In re Disciplinary Action against Peterson, No. A05-646.

CourtSupreme Court of Minnesota (US)
Writing for the CourtPer Curiam
PartiesIn re Petition for DISCIPLINARY ACTION AGAINST Brian J. PETERSON, a Minnesota Attorney, Registration No. 85625.
Decision Date27 July 2006
Docket NumberNo. A05-646.

Page 849

718 N.W.2d 849
In re Petition for DISCIPLINARY ACTION AGAINST Brian J. PETERSON, a Minnesota Attorney, Registration No. 85625.
No. A05-646.
Supreme Court of Minnesota.
July 27, 2006.

Page 850

COPYRIGHT MATERIAL OMITTED

Page 851

Heard, considered, and decided by the court en banc.

OPINION

PER CURIAM.


This attorney discipline case arises out of a petition and a supplementary petition filed by the Director of the Office of Lawyers Professional Responsibility (OLPR) against respondent Brian J. Peterson alleging numerous violations of the Minnesota Rules of Professional Conduct. We granted the director's request for temporary suspension based on the alleged misconduct. After a hearing, the referee concluded that Peterson had violated Minn. R. Prof. Conduct 1.7(b), 14 Minn.Stat. 1391-92 (2004) (amended June 17, 2005, eff. Oct. 1, 2005) (conflict of interest), Minn. R. Prof. Conduct 8.4(b) (commission of a criminal act), and Minn. R. Prof. Conduct 8.4(c) (conduct involving dishonesty, fraud, deceit, or misrepresentation). The referee recommended that Peterson be disbarred. We conclude that disbarment is the appropriate discipline.

Peterson was admitted to practice law in Minnesota on October 1, 1976. He has a history of professional discipline. Peterson has been admonished for professional misconduct connected with his representation of six separate clients. He was previously suspended by this court on December 21, 2000. In re Peterson, 620 N.W.2d 29, 30 (Minn.2000). That suspension was based on Peterson's misconduct in fabrication of a homestead waiver and in filing an attorney's lien against the client's homestead without obtaining a validly executed waiver of the homestead exemption. Id. The director filed another petition for disciplinary action alleging that, while suspended, Peterson filed an attorney's lien against a client's homestead using a fabricated waiver of the homestead exemption. The referee appointed by this court in that matter agreed with the director, and we

Page 852

affirmed the referee's conclusion that Peterson committed misconduct and that the misconduct warranted suspension. In re Peterson, 658 N.W.2d 875, 875 (Minn. 2003). Peterson and the director entered into an agreement stipulating the conditions for Peterson's reinstatement, and we then ordered Peterson's reinstatement to the practice of law with supervised probation for a two-year period.

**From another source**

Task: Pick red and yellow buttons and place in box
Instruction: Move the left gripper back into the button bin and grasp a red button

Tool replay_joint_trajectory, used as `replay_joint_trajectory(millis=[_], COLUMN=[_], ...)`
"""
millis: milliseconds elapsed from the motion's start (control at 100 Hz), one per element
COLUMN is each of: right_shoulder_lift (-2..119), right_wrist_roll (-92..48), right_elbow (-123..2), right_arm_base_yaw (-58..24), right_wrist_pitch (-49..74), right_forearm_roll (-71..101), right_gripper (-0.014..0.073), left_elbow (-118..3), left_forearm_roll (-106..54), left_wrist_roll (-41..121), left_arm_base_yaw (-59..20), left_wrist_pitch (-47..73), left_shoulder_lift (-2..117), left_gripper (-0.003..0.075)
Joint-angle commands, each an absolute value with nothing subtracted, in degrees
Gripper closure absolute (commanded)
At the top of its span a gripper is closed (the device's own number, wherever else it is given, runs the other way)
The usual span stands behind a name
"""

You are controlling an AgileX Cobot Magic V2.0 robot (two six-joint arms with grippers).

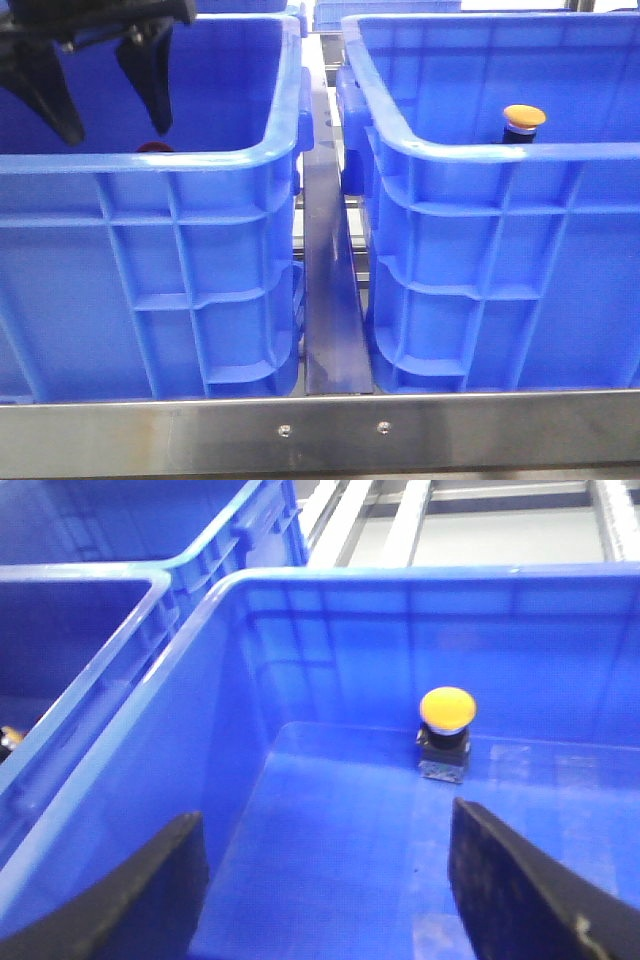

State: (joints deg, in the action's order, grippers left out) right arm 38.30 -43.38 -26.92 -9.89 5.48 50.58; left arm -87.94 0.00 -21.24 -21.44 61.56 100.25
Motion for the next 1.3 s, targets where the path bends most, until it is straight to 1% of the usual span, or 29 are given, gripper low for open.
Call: replay_joint_trajectory(millis=[0,240,600,650,700,820,890,970,1060,1290], right_shoulder_lift=[38.0,38.0,38.0,38.0,38.0,38.0,38.0,38.0,38.0,38.0], right_wrist_roll=[-43.7,-43.7,-43.7,-43.7,-43.7,-43.7,-43.7,-43.7,-43.7,-43.7], right_elbow=[-28.3,-28.3,-28.3,-28.3,-28.3,-28.3,-28.3,-28.3,-28.3,-28.3], right_arm_base_yaw=[-9.8,-9.8,-9.8,-9.8,-9.8,-9.8,-9.8,-9.8,-9.8,-9.8], right_wrist_pitch=[1.4,0.6,0.3,0.3,0.3,0.3,0.3,0.3,0.3,0.3], right_forearm_roll=[50.8,50.8,50.8,50.8,50.8,50.8,50.8,50.8,50.8,50.8], right_gripper=[0.0067,0.0067,0.0067,0.0067,0.0067,0.0067,0.0067,0.0067,0.0067,0.0067], left_elbow=[-90.0,-91.1,-94.9,-94.9,-94.9,-94.9,-95.1,-95.1,-95.1,-94.9], left_forearm_roll=[-1.2,-2.9,-3.7,-3.7,-3.7,-3.6,-3.5,-3.4,-3.3,-2.1], left_wrist_roll=[-20.9,-20.7,-20.3,-20.3,-20.3,-20.3,-20.3,-20.3,-20.3,-20.0], left_arm_base_yaw=[-20.4,-20.3,-20.3,-20.3,-20.3,-20.3,-20.3,-20.3,-20.3,-21.0], left_wrist_pitch=[58.8,55.6,56.3,56.5,56.7,56.6,56.6,56.2,56.0,54.1], left_shoulder_lift=[99.1,102.1,107.1,107.1,107.1,107.1,107.1,106.9,105.7,99.4], left_gripper=[0.0228,0.0228,0.0232,0.0262,0.0323,0.0542,0.0641,0.0714,0.0741,0.0741])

In re Peterson, 660 N.W.2d 419, 420 (Minn.2003).

The majority of the allegations contained in the petition and supplementary petition for disciplinary action currently before us arise from Peterson's actions while acting as attorney in fact for his client, Mildred Johnson, an elderly widow. In 1994, Johnson retained Peterson to prepare her will, and in August 2000 Johnson designated Peterson as her attorney in fact. In December of 2002, Johnson fell in her apartment, fracturing her pelvis. As a result of this injury, Johnson was admitted to the Maranatha Care Center (MCC), where she was diagnosed with moderate dementia. At the hearing, Johnson's physician opined that, from the time of Johnson's admission to MCC, Johnson was unable to make decisions regarding her health care or finances and that Johnson would not be able to return to her assisted-living facility.

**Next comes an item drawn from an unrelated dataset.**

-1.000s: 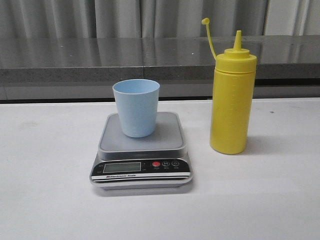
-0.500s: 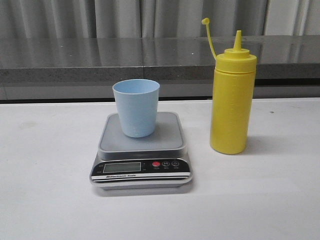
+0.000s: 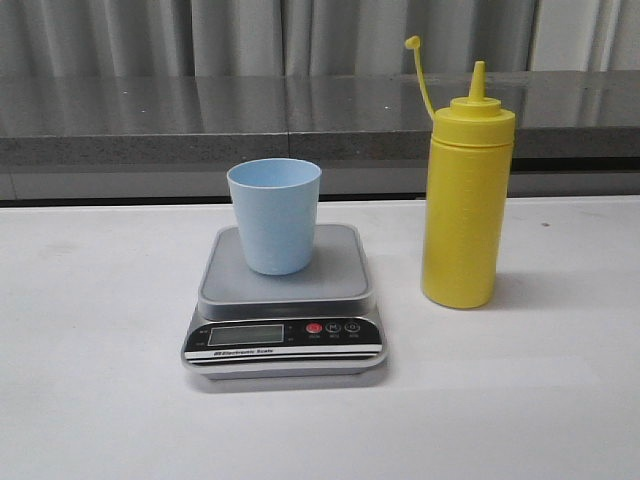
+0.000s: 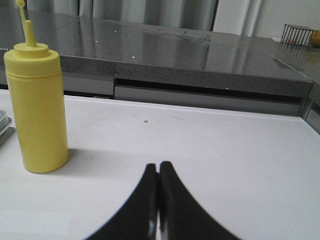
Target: Pour seasoning into cup on scale with both arms
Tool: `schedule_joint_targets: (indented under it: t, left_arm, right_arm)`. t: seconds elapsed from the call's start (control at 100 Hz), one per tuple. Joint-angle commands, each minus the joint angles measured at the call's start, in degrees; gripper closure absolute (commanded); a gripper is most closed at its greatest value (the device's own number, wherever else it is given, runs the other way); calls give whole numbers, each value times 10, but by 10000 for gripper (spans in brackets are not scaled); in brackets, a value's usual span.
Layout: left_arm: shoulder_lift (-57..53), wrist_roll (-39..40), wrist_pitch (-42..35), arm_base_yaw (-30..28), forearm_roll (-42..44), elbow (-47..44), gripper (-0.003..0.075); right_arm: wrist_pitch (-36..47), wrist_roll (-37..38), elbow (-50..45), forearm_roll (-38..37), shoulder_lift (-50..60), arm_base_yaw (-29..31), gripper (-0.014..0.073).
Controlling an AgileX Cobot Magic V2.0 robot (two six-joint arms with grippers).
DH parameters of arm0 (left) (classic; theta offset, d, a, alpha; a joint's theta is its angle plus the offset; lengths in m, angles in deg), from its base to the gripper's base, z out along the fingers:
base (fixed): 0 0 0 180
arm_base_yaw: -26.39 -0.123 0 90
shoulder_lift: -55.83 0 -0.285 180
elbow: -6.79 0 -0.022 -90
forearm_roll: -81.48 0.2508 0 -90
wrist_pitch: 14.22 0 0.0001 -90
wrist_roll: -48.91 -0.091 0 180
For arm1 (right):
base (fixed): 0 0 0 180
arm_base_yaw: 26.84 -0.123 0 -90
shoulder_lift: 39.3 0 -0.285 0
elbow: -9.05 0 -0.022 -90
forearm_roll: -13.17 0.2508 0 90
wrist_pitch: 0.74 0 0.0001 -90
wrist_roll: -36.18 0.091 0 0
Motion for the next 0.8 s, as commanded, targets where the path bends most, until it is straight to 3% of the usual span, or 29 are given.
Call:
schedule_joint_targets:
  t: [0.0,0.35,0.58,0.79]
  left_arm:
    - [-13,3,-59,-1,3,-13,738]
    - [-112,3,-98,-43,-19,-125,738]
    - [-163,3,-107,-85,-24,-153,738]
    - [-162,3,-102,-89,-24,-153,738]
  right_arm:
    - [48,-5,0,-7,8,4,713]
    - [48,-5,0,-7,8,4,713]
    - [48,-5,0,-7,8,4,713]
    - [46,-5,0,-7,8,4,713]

Soon after Johnson's admission to MCC, Peterson decided to engage in a "spend down"1 of Johnson's assets in order to make her eligible for government medical assistance. In January of 2003, Peterson estimated that Johnson had roughly $100,000 in assets, an estimate he based on a 1995 inventory of Johnson's property. Because Peterson was suspended from the practice of law at that time, he retained Donald Fraley, an attorney for whom Peterson was currently working as a legal assistant, to "protect [Johnson's] interests."2

In connection with the spend down, Peterson made a variety of purchases with Johnson's assets. On January 20, 2003, Peterson purchased a 1998 Nissan Infiniti 130 for $10,018.38. He and Johnson were both listed on the title to the vehicle. Peterson testified that when he purchased the Infiniti he believed that $4,500 was the maximum vehicle exemption for the purposes of a medical assistance application. Soon after he purchased the Infiniti, Peterson testified that he was informed by a Hennepin County employee that there was no maximum vehicle exemption and that "You can buy a $40,000 car as far as we're concerned. There's no limit as long as you use it to do things for her." Peterson further testified that based on this information he wrote a check to Johnson for the purchase price of the Infiniti, removed Johnson's name from the title, and began looking for a more expensive vehicle for Johnson to purchase as part of the "spend down."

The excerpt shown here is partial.